* Task objective: Look below for the line containing "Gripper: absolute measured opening"; from there, print each line exactly up to and including the line containing "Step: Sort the", and stop.
::::
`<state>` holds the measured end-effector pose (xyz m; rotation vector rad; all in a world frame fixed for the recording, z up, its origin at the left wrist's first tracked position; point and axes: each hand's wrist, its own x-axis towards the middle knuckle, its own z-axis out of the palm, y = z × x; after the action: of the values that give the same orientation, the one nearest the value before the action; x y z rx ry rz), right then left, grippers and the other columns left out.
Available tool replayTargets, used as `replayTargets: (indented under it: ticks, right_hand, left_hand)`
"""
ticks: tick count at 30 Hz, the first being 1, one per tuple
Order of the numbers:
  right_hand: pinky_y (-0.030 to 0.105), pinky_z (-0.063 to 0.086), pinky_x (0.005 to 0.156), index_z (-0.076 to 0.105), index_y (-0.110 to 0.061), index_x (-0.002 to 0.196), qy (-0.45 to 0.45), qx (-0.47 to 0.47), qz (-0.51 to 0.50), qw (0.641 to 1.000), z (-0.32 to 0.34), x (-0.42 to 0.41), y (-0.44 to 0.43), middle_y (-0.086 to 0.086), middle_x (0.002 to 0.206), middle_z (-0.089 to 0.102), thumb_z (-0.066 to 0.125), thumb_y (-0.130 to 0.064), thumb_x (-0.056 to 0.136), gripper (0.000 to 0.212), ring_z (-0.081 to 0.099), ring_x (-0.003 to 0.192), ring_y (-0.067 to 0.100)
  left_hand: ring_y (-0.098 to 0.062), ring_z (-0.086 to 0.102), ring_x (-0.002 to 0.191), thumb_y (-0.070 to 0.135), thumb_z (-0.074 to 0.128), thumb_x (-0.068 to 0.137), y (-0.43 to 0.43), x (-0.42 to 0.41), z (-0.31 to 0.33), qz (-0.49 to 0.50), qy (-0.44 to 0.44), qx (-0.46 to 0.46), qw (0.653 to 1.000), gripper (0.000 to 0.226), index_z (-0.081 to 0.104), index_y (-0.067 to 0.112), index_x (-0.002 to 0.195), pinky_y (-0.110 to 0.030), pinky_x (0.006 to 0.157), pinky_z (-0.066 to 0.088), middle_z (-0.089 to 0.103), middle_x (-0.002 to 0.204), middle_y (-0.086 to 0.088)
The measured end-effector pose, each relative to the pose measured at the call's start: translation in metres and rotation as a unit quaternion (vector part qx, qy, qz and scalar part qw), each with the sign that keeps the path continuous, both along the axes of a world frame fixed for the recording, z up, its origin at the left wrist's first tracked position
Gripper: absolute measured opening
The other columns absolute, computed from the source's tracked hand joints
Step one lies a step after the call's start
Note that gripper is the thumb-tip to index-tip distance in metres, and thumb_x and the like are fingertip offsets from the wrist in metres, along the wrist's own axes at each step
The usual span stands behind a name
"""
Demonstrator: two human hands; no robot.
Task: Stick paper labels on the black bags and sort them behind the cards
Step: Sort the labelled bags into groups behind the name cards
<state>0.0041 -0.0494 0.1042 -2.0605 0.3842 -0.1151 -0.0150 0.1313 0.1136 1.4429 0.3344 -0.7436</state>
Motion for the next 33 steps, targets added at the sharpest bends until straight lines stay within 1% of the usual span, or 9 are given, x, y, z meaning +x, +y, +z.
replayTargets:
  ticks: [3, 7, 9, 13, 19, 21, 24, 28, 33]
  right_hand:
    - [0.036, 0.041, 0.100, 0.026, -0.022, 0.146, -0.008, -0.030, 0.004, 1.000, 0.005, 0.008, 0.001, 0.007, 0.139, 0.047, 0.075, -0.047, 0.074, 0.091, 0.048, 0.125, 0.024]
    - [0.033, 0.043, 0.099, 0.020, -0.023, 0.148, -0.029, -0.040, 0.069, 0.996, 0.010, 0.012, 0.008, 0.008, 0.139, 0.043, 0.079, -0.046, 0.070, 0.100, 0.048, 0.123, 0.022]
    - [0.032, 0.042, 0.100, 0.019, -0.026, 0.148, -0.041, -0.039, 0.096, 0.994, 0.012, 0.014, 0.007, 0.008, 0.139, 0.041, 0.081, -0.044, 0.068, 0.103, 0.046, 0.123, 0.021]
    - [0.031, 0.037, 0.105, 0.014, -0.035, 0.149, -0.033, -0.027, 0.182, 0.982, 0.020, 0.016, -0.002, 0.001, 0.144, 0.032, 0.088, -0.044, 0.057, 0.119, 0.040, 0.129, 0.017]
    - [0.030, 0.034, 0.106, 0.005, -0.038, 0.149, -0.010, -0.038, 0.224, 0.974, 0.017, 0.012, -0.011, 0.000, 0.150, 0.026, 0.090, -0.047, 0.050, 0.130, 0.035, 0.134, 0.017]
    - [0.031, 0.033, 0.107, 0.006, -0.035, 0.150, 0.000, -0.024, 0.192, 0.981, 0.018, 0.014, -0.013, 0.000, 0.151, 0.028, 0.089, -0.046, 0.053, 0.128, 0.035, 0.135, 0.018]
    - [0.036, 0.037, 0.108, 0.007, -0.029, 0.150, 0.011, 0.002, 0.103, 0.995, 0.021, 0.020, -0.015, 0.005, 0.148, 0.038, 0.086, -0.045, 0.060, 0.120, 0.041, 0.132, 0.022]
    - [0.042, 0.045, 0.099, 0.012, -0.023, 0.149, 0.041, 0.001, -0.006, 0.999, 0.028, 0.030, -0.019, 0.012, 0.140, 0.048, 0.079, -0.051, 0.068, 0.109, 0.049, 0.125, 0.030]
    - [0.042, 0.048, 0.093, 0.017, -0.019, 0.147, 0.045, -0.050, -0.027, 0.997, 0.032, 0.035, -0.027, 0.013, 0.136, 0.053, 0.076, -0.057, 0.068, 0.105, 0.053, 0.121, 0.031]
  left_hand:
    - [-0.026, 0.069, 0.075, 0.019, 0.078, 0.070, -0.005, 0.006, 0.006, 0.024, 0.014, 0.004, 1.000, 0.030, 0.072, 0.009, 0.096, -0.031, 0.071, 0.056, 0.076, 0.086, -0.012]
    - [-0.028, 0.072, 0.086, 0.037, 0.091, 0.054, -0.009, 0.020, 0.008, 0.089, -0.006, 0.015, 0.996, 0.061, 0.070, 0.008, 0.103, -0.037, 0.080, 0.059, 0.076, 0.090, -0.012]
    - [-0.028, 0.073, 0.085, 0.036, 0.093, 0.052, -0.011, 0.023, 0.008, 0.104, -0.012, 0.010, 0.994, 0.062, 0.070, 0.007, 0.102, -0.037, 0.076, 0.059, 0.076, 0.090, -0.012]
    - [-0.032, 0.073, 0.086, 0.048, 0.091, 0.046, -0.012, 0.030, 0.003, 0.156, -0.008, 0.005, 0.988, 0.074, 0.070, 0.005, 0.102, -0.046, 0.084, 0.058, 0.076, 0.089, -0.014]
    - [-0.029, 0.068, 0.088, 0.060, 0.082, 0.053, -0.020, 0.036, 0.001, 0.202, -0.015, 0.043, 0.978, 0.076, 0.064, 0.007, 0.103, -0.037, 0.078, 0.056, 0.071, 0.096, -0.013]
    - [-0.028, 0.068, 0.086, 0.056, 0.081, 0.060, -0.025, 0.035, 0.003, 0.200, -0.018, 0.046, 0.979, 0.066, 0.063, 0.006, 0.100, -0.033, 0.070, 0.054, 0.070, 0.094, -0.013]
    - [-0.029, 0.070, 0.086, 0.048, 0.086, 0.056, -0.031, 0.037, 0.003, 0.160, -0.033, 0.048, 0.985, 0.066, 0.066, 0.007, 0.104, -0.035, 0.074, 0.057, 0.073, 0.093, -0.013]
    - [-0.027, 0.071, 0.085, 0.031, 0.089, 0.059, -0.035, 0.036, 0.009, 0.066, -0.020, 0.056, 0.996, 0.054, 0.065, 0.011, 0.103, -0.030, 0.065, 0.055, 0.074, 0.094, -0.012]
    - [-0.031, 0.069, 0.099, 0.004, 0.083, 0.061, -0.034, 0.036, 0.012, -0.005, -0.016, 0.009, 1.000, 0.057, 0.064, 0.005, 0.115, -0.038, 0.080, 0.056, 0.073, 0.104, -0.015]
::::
* Exercise answer:
Gripper: absolute measured opening
The other columns absolute, computed from the source's tracked hand joints
Step one lies a step after the call's start
Note that gripper is the thumb-tip to index-tip distance in metres, and thumb_x and the like are fingertip offsets from the wrist in metres, along the wrist's own axes at each step
The usual span stands behind a name
"""
Demonstrator: two human hands; no robot.
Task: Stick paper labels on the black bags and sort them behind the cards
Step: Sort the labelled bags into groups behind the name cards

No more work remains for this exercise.